Spring is by far my favourite season. The feeling in the air when the turn of the seasons is in the air, the first touch of sunlight on your face after long cold months – spring always seems to arrive, to quote John Green ‘the way you fall asleep: slowly, and then all at once’. For Spring though, ‘waking up’ is more appropriate – its as if the world casts off its lethargy and comes alive.
The most tangible signs of Spring are the flowers: snowdrops and crocuses peeking out from February, daffodils religiously springing up in time for Mother’s Day, primroses, narcissus, anemones, and bluebells carpeting the woods.
It’s the perfect time of year to head out on some walks or spend a day in the gardening, weeding the winter detritus and breathing fresh life with new plants. In our postcard size garden, my housemates and I spent a companionable day planting some forget-me-not, sweet peas, and alliums, as well weeding and pruning the existing vegetation. We are also germinating wildflowers in our shed for planting in the summer term.
Sitting outside repotting many plants which have been desperate for a bigger pot for years is incredibly satisfying…

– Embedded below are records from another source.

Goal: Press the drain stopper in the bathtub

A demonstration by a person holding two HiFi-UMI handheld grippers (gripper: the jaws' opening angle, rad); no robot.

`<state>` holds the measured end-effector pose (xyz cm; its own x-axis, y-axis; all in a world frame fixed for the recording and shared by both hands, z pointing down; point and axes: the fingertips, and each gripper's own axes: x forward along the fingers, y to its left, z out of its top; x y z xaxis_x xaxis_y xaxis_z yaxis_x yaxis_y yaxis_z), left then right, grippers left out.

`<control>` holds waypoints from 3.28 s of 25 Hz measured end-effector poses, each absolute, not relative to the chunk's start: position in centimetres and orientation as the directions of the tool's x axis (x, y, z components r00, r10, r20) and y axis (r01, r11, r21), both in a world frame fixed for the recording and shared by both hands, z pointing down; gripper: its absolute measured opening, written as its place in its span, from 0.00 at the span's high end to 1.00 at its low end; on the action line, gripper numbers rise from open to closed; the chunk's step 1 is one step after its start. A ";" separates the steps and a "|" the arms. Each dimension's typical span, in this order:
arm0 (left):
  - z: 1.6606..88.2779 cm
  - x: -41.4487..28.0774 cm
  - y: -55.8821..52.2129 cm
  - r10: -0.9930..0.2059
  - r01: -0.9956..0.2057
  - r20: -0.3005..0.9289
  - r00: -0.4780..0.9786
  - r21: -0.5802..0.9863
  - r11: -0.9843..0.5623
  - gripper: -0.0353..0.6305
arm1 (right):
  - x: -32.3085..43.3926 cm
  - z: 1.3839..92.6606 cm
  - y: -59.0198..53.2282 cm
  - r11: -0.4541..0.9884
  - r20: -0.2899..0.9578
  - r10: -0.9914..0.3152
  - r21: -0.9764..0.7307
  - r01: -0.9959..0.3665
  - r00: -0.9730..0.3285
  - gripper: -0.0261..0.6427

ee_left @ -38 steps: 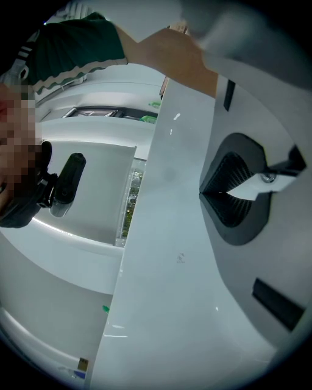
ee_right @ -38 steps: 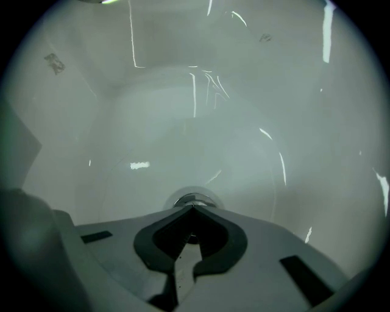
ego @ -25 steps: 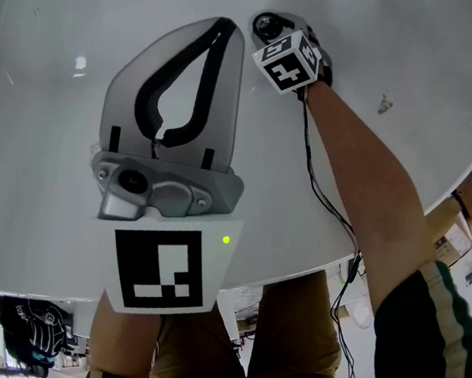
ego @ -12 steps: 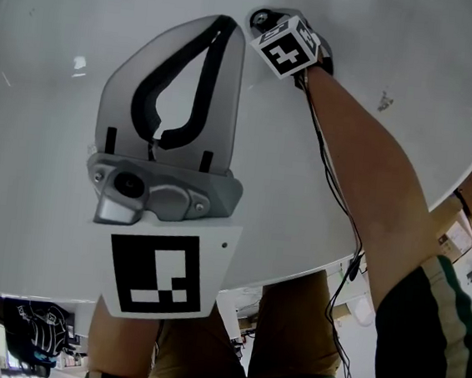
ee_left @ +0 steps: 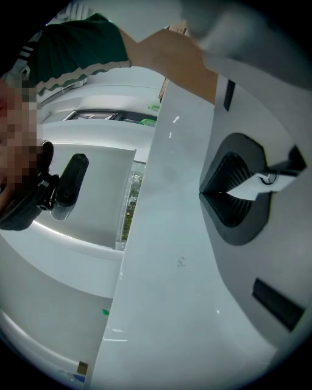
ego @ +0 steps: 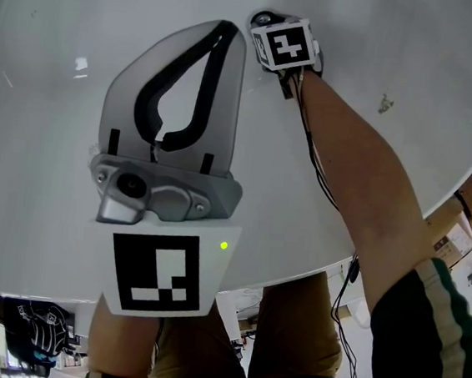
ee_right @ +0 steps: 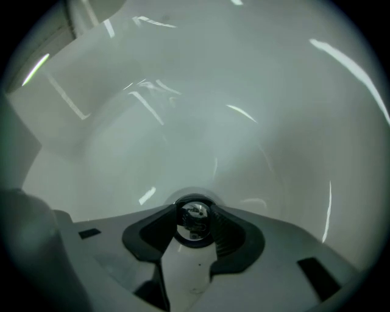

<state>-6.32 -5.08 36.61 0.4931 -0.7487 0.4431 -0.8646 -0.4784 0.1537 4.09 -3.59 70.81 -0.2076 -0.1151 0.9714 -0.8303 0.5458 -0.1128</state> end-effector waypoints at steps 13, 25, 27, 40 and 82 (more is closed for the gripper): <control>37.2 -5.7 -4.7 -0.728 -0.851 0.453 0.514 0.164 -0.499 0.94 | 3.8 70.7 -3.1 0.745 0.975 -0.089 -0.070 -0.663 -0.203 0.69; 37.9 -4.6 -4.2 -0.699 -0.831 0.475 0.535 0.146 -0.537 0.94 | 2.1 64.9 -3.2 0.758 0.919 -0.114 -0.166 -0.631 -0.378 0.63; 38.0 -4.6 -3.8 -0.684 -0.826 0.495 0.536 0.143 -0.545 0.94 | 1.7 63.5 -3.5 0.756 0.908 -0.126 -0.173 -0.632 -0.399 0.63; 32.5 -4.2 -3.3 -0.693 -0.809 0.473 0.544 0.075 -0.583 0.94 | 1.5 54.4 -3.6 0.757 0.864 -0.209 -0.153 -0.635 -0.458 0.63; -3.1 5.9 4.2 -0.748 -0.771 0.318 0.583 -0.075 -0.633 0.94 | 6.9 5.2 6.6 0.892 0.536 -0.416 0.081 -0.446 -0.735 0.63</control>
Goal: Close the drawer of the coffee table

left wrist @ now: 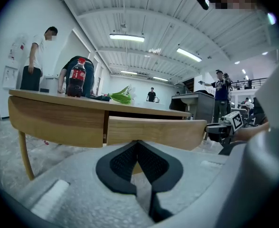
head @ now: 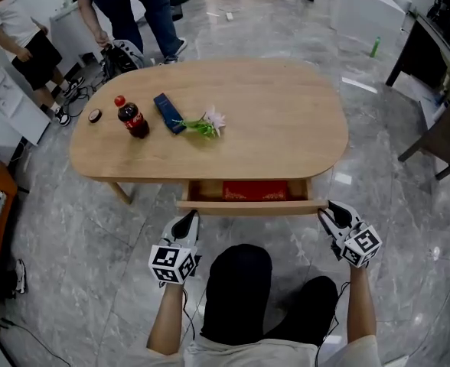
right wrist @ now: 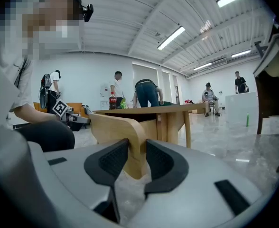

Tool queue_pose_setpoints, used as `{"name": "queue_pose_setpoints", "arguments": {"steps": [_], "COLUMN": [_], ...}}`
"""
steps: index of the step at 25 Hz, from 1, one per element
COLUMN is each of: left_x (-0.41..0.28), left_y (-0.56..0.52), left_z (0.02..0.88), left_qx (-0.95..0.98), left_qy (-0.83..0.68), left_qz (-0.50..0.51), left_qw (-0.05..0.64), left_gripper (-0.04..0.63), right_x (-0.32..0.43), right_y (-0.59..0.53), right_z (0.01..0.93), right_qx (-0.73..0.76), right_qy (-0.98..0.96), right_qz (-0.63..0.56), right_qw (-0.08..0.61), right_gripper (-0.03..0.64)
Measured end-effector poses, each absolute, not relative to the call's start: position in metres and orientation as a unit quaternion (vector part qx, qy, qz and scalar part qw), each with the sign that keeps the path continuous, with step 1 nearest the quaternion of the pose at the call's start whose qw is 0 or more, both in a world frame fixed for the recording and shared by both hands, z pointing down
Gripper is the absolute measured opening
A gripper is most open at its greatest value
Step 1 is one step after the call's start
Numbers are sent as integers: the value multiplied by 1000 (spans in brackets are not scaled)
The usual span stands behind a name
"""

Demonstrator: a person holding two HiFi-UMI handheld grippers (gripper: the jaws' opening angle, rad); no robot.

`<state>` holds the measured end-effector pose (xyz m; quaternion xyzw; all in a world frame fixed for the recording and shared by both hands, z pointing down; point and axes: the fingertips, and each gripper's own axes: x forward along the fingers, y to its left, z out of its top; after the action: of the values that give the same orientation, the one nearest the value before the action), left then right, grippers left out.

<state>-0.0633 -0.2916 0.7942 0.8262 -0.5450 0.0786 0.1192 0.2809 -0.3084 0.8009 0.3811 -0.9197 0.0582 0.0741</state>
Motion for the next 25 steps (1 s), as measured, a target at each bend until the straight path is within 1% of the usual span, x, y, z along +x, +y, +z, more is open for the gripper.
{"name": "queue_pose_setpoints", "arguments": {"steps": [6, 13, 25], "left_x": [-65, -63, -66], "left_y": [-306, -328, -351], "left_z": [795, 794, 796], "left_qx": [812, 814, 813], "left_qy": [-564, -561, -563], "left_qz": [75, 72, 48], "left_qw": [133, 132, 141], "left_gripper": [9, 9, 9], "right_x": [278, 281, 279], "right_y": [-321, -342, -369], "right_z": [802, 802, 803], "right_qx": [367, 383, 397], "right_qy": [-925, -919, -912], "right_qz": [59, 66, 72], "right_qw": [83, 69, 78], "right_gripper": [127, 127, 132]}}
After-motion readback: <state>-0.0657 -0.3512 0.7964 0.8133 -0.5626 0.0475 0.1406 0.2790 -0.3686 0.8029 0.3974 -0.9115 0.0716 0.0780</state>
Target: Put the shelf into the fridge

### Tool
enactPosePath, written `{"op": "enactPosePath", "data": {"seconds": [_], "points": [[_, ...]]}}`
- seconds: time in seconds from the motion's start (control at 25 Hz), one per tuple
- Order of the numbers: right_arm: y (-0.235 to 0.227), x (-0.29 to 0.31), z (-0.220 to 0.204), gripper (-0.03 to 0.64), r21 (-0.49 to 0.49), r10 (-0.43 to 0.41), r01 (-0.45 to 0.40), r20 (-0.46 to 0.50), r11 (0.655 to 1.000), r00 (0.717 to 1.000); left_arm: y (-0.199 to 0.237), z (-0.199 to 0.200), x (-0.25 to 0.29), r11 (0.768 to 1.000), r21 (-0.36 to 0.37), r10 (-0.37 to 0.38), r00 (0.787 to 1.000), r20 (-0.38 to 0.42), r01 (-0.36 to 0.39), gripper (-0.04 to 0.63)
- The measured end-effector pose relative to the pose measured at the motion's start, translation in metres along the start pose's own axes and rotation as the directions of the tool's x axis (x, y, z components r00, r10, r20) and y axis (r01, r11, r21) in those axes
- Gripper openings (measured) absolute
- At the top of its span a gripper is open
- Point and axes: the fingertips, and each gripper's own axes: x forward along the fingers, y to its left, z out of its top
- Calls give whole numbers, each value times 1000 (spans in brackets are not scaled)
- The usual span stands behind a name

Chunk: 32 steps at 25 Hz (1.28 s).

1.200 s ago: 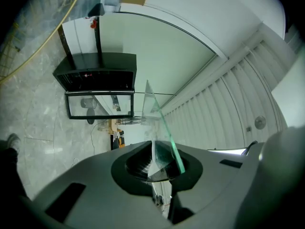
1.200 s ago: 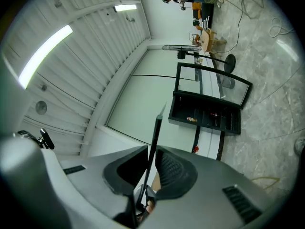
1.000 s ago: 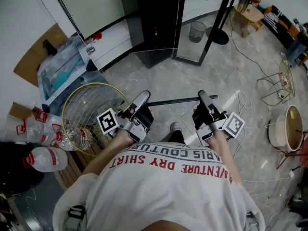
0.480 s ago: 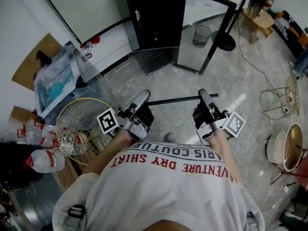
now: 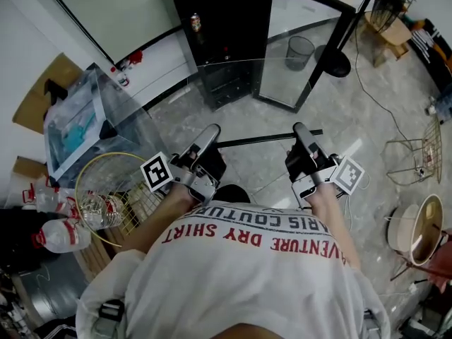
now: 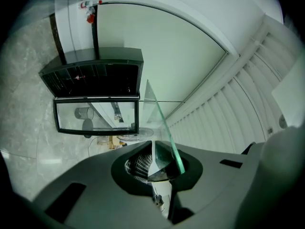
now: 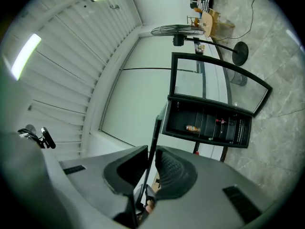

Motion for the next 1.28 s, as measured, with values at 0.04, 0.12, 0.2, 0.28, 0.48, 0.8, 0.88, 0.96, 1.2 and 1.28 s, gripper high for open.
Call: {"op": "enactPosePath", "data": {"seconds": [0.04,0.12,0.2,0.28,0.48,0.8,0.88,0.96,1.2,1.28], "points": [[-4,4,2,43,-1,-3,3,-5,1000,1000,3,3,2,1000,-1,4,1000,4,-4,48],[-10,12,6,43,1,-9,9,-10,1000,1000,8,10,8,1000,-4,11,1000,10,-11,48],[-17,21,11,43,5,-14,14,-14,1000,1000,14,17,14,1000,-10,14,1000,18,-14,48],[-23,30,16,43,6,-15,15,-19,1000,1000,20,24,21,1000,-18,13,1000,28,-13,48],[-41,58,38,48,7,-16,17,-27,1000,1000,35,45,45,999,-26,21,998,51,-20,48],[-72,113,79,48,33,-12,14,-41,999,999,56,89,97,999,-31,41,996,74,-39,48],[-80,132,92,48,37,-14,16,-52,999,999,63,102,111,998,-42,44,995,90,-40,48],[-89,151,105,48,41,-18,21,-66,999,998,71,117,126,997,-53,53,993,107,-47,48],[-115,207,137,49,56,-25,31,-109,998,994,93,160,165,995,-78,72,986,147,-61,48],[-122,224,142,49,59,-26,33,-124,998,992,97,174,172,995,-78,77,984,162,-65,48]]}}
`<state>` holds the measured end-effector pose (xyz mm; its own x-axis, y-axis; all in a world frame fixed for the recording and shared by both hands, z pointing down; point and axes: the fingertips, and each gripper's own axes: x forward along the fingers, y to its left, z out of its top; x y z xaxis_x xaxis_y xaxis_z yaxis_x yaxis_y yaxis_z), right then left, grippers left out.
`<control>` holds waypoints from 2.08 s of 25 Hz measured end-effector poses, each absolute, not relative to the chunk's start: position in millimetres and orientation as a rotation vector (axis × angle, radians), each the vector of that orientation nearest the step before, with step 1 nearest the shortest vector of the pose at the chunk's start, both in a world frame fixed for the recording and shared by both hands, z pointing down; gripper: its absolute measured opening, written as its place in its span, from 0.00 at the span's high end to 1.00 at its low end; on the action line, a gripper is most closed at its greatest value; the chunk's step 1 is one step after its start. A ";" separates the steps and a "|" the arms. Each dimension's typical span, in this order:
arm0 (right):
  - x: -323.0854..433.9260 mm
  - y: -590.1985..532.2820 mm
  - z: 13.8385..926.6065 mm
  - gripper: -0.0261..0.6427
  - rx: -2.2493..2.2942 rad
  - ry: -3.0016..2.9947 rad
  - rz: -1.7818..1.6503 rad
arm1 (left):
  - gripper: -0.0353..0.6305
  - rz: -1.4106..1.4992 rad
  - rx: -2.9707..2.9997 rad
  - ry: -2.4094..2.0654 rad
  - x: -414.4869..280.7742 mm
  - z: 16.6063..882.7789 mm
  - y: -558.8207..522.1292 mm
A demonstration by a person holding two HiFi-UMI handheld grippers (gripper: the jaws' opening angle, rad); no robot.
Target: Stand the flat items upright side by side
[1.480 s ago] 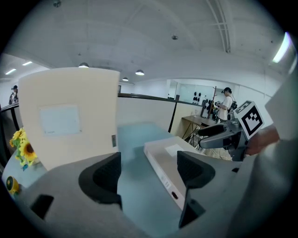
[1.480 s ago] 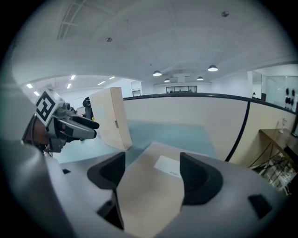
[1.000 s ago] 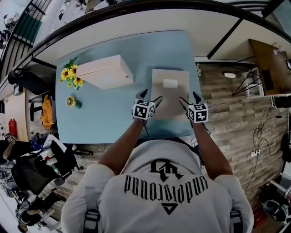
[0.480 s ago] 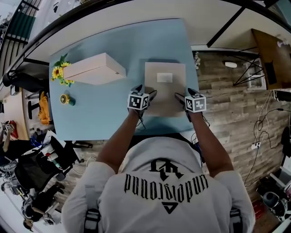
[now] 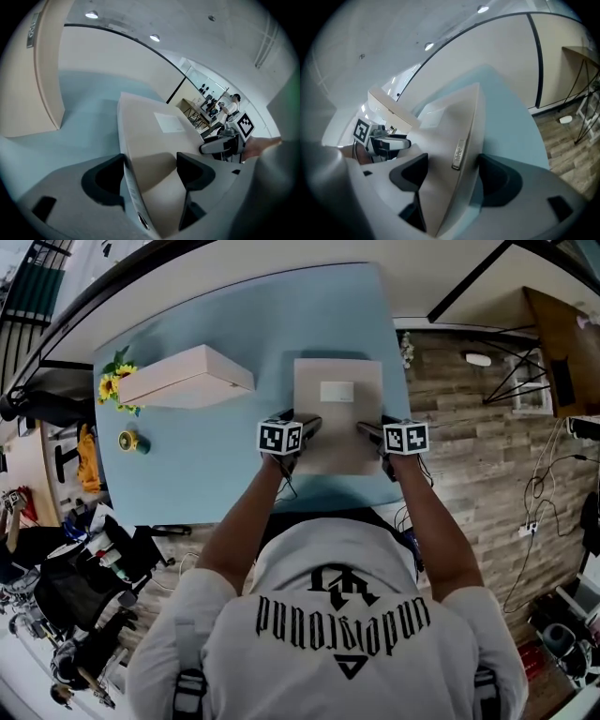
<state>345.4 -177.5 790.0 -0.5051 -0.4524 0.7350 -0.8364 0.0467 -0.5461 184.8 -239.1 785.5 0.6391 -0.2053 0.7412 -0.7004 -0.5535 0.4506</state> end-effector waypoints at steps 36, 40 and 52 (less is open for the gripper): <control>267.0 -163.6 665.4 0.50 1.334 -2.187 0.781 | 0.44 0.743 2.348 -0.962 105.8 666.0 -207.5; 232.1 -174.7 642.6 0.51 1.350 -2.228 0.655 | 0.44 0.709 2.388 -1.031 68.5 645.3 -215.7; 122.0 -206.6 603.6 0.52 1.337 -2.293 0.381 | 0.45 0.636 2.437 -1.194 -46.4 607.8 -234.6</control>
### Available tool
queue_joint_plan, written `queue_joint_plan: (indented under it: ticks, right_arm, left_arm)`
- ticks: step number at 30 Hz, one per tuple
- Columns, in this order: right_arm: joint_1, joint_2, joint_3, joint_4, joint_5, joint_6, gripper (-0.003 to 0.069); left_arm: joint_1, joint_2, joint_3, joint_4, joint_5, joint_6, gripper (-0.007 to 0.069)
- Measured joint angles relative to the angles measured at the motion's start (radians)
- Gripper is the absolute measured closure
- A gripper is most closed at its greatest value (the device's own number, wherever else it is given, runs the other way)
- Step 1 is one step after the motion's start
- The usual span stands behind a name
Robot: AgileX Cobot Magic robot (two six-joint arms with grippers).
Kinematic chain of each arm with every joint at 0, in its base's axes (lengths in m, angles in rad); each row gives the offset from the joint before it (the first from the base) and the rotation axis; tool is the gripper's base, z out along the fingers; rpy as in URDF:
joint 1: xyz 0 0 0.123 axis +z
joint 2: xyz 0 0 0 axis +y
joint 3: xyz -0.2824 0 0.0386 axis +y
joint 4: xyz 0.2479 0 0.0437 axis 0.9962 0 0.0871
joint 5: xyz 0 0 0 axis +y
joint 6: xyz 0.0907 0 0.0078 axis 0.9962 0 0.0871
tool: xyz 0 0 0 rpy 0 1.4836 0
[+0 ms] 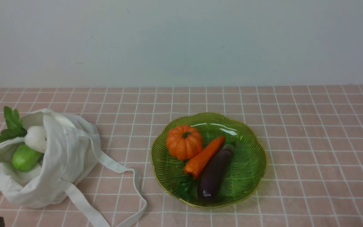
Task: Take vegetables from bag on pink coffee tablecloth place on plate.
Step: 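Reach the gripper into the cloth bag toward the vegetables inside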
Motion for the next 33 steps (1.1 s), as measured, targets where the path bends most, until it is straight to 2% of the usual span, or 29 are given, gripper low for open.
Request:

Many psychological studies have revealed the tangible mental benefits of spending time in nature – it reduces stress and anxiety and lowers blood pressure. It is also possible to claim some of these benefits in your own home by filling it with houseplants. Prolonged and regular proximity to plants has been shown to provide emotional boosts. A study during the first lockdown found that 74% of participants with houseplants reported increased levels of wellbeing. Maintaining plants can be therapeutic and can lead to feelings of purposefulness and connectedness by caring for something other than yourself.
I have long collected houseplants slightly randomly, to the exasperation of my housemates, who patiently put up with plants crowding our windowsill (and then our fridge that is below a skylight that the plants adore). However, I have become much more interested in proper plant care over the past year. Sitting outside repotting many plants which have been desperate for a bigger pot for years is incredibly satisfying, and regularly watering them has become a meditative part of my routine. Recognizing that my plants are not just aesthetic ornaments kept in dainty pots, but real organisms that need to grow, has been a key change in my mindset (even though it does mean I never have the right number or size of pots).
I have a lot of succulents and cacti (some Exeter charity shops sell small ones) but my favourite houseplant is my Chinese Money Plant, or Pilea Peperomioides, which at the start of the academic year was one plant and is now five glorious plants, grown from tiny offshoots that I have sliced and repotted. For this amazing feature, they are also nicknamed friendship plant, as you can gift the new plants to your friends.
This spring, why not embrace your inner Professor Sprout by cultivating some houseplants or getting involved in the garden. The Exeter Community Garden on Streatham Campus is open to volunteers and Exeter Library is running a seed bank where you can ‘check out’ seeds for free!